■ About this task
Set down nothing except the lines starting at the one with "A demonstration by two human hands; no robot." and ending at the final line of the material, each word for word.

■ Collected data
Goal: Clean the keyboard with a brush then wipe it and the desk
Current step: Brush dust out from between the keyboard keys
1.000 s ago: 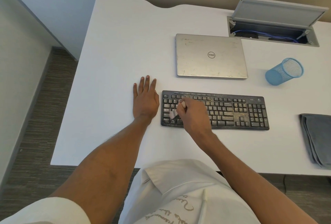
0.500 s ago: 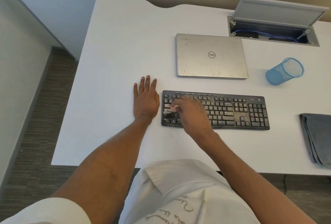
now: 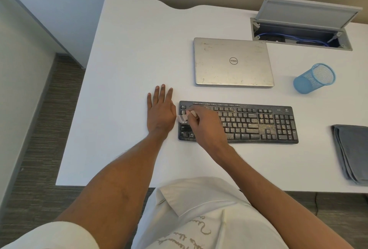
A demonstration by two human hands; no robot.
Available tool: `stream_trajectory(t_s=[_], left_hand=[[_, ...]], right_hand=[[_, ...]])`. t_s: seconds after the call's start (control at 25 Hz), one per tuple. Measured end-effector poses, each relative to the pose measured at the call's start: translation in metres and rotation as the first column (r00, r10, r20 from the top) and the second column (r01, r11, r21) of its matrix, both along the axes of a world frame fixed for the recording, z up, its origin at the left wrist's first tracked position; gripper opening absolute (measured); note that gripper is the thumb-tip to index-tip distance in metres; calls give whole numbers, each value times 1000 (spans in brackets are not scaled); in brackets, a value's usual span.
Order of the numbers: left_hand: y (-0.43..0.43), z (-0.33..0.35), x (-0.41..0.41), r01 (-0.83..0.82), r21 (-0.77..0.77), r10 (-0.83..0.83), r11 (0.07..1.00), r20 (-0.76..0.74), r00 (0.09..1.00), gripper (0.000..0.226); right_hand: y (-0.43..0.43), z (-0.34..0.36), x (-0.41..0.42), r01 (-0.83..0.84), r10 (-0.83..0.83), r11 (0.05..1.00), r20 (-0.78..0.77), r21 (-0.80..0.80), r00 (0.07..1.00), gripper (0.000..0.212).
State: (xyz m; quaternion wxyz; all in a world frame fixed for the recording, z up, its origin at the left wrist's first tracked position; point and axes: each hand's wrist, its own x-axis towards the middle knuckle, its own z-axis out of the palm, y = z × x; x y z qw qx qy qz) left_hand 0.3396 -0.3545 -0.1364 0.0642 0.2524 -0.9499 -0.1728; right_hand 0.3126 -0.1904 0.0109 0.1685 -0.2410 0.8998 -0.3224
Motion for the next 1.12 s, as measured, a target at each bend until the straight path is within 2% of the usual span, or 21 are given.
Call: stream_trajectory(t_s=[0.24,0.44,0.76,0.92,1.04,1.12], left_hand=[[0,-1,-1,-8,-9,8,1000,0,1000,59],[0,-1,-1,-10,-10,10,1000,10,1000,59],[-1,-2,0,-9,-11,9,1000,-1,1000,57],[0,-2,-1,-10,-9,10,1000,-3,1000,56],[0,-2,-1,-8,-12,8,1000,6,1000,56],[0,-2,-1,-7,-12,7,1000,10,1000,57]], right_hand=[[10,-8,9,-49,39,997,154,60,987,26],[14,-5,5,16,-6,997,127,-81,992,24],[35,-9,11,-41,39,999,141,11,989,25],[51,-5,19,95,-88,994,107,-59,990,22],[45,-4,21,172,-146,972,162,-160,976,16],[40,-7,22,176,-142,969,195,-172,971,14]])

■ Answer for this exercise
A demonstration by two human hands; no robot.
Available tool: `stream_trajectory(t_s=[_], left_hand=[[_, ...]], right_hand=[[_, ...]])`. t_s: seconds after the call's start (control at 25 Hz), one per tuple. Measured end-effector poses, each relative to the pose measured at the call's start: translation in metres and rotation as the first column (r00, r10, r20 from the top) and the second column (r01, r11, r21) of its matrix, both along the axes of a world frame fixed for the recording, z up, its origin at the left wrist's first tracked position; gripper opening absolute (measured); note that gripper is the thumb-tip to index-tip distance in metres; calls give whole numbers, each value times 1000 (spans in brackets are not scaled); in brackets, a value's usual span.
Order of the numbers: left_hand: y (-0.43..0.43), z (-0.33..0.35), x (-0.41..0.41), r01 (-0.83..0.82), r21 (-0.77..0.77), r10 (-0.83..0.83), r11 (0.07..1.00), r20 (-0.76..0.74), r00 (0.09..1.00), gripper (0.000..0.226); right_hand: y (-0.43..0.43), z (-0.34..0.36), x (-0.41..0.42), r01 (-0.83..0.84), r10 (-0.83..0.83), r11 (0.05..1.00), r20 (-0.78..0.77), r21 (-0.80..0.80), r00 (0.07..1.00), gripper (0.000..0.212).
State: (xyz m; quaternion wxyz; all in a world frame fixed for the recording, z up, its origin at the left wrist's first tracked position; point and axes: each hand's wrist, its own x-axis towards the middle knuckle, its own z-axis out of the palm, y = z × x; x y z qw qx qy qz) left_hand 0.3396 -0.3545 -0.1364 0.0642 0.2524 -0.9499 -0.1728; right_hand 0.3126 -0.1904 0.0109 0.1685 -0.2410 0.8998 -0.3224
Motion for the next 1.12 s, as measured, a target at each bend until the straight path is within 2% of the usual span, or 21 are given.
Call: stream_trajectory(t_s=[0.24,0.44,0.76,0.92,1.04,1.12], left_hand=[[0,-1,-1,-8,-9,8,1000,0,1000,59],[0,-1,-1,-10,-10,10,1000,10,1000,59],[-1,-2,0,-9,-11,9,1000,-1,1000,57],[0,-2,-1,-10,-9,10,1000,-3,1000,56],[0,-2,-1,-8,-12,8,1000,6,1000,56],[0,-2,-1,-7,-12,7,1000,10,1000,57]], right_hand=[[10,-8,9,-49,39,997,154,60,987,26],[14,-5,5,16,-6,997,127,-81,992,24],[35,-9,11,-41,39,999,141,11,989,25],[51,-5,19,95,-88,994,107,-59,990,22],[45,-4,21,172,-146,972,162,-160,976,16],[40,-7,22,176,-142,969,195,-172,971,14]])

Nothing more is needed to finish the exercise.